**Your instructions**.
Give the data again exactly, without its images.

*****

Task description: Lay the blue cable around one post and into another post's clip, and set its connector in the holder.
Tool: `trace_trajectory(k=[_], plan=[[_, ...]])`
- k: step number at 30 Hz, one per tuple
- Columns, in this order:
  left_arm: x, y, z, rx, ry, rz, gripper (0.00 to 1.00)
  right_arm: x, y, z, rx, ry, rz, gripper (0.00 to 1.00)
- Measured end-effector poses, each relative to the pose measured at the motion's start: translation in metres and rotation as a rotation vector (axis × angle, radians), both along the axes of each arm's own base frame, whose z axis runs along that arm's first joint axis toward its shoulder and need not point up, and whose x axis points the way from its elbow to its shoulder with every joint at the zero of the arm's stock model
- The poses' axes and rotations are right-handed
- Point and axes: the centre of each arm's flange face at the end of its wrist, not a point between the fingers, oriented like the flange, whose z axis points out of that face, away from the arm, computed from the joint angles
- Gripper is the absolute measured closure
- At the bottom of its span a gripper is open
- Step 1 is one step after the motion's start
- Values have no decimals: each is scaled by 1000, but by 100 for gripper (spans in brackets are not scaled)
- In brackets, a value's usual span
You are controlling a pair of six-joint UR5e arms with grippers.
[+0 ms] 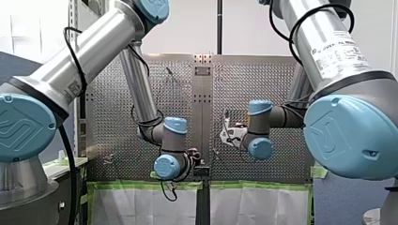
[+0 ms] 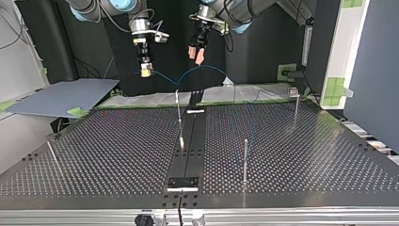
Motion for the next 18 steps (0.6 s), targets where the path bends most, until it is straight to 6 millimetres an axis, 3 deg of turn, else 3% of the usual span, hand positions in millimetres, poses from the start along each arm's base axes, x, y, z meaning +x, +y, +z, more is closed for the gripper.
trace_trajectory(k=[8, 18], plan=[[5, -3, -21, -89, 7, -4, 0, 3, -2, 36, -58, -37, 8, 88], [19, -16, -13, -197, -23, -7, 0, -1, 6, 33, -50, -32, 13, 88]])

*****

**Response**.
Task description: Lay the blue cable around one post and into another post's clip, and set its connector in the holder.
Tool: `trace_trajectory(k=[_], plan=[[_, ...]])`
- k: step number at 30 Hz, one per tuple
- Columns, in this order:
  left_arm: x, y, z, rx, ry, rz, gripper (0.00 to 1.00)
  right_arm: x, y, z, rx, ry, rz, gripper (0.00 to 1.00)
- Measured end-effector poses, each relative to the pose measured at the motion's start: translation in metres and rotation as a rotation vector (axis × angle, radians), both along the axes of each arm's own base frame, whose z axis runs along that arm's first joint axis toward its shoulder and need not point up, and whose x axis points the way from its elbow to its shoulder with every joint at the zero of the arm's stock model
- The poses' axes and rotations are right-handed
- Point and axes: the centre of each arm's flange face at the end of its wrist, not a point between the fingers, oriented like the flange, whose z axis points out of that face, away from the arm, computed from the joint angles
- Gripper is the absolute measured closure
- At the bottom of its span a gripper is open
- Step 1 is one step after the motion's start
- Values have no decimals: each is scaled by 1000, but by 100 for gripper (spans in brackets are not scaled)
- In brackets, a value's usual span
You are controlling a pair of six-joint UR5e arms with grippers.
[+0 ms] 
[+0 ms] 
Motion for the next 18 steps (0.6 s), targets where the path bends most, until it is straight to 6 millimetres an axis, 3 deg of turn, else 3% of the usual span, hand positions in millimetres, poses from the start along each arm's base axes, x, y, z meaning +x, +y, +z, more is closed for the gripper.
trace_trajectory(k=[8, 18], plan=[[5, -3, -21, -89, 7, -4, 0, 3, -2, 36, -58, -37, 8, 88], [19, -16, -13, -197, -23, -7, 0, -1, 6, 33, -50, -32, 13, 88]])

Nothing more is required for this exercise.